### Exercise brief
In the listing below, find the line with "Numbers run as" and the line with "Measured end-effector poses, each". Repeat those two lines and all lines between them exactly.

### Given material
┌──

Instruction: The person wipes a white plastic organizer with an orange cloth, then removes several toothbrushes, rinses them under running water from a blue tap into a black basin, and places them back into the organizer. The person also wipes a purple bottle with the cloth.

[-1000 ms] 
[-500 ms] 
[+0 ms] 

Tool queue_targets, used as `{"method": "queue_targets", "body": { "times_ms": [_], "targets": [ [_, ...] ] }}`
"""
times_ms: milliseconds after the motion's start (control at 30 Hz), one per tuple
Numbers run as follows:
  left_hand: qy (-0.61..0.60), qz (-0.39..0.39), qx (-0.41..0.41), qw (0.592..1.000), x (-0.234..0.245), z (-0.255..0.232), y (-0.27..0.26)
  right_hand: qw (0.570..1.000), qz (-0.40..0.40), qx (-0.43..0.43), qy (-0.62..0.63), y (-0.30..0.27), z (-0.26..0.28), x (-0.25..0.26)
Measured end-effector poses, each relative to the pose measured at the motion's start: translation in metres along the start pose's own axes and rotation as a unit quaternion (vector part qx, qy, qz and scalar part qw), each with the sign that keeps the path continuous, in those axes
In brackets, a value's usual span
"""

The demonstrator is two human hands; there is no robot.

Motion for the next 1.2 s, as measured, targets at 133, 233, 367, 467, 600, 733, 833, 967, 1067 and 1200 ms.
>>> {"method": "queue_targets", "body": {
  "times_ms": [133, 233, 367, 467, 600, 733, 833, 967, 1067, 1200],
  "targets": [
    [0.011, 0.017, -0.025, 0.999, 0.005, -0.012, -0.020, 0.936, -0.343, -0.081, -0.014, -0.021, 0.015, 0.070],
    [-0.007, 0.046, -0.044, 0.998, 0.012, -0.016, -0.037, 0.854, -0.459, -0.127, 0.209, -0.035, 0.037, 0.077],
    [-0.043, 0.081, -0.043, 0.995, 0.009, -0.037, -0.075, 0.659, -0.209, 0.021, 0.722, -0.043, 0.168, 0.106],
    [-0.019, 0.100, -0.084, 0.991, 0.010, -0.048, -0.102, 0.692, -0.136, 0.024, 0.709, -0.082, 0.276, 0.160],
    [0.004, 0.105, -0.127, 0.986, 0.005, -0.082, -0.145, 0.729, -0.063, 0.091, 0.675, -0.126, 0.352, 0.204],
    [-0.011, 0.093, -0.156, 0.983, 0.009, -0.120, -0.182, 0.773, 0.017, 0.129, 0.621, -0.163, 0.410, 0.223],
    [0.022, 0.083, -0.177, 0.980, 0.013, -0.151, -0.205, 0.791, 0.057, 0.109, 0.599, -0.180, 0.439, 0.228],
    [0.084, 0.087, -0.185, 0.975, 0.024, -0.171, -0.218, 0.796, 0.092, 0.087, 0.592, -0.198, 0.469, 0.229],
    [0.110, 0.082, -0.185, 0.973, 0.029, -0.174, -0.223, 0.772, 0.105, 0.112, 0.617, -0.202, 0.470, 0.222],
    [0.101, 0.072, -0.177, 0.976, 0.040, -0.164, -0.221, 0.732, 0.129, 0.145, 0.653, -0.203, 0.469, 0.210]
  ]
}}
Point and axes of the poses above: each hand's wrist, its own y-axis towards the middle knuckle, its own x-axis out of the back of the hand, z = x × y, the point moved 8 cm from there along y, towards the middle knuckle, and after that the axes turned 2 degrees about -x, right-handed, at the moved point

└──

### Response to the task
Numbers run as follows:
  left_hand: qy (-0.61..0.60), qz (-0.39..0.39), qx (-0.41..0.41), qw (0.592..1.000), x (-0.234..0.245), z (-0.255..0.232), y (-0.27..0.26)
  right_hand: qw (0.570..1.000), qz (-0.40..0.40), qx (-0.43..0.43), qy (-0.62..0.63), y (-0.30..0.27), z (-0.26..0.28), x (-0.25..0.26)
Measured end-effector poses, each relative to the pose measured at the motion's start: translation in metres along the start pose's own axes and rotation as a unit quaternion (vector part qx, qy, qz and scalar part qw), each with the sign that keeps the path continuous, in those axes

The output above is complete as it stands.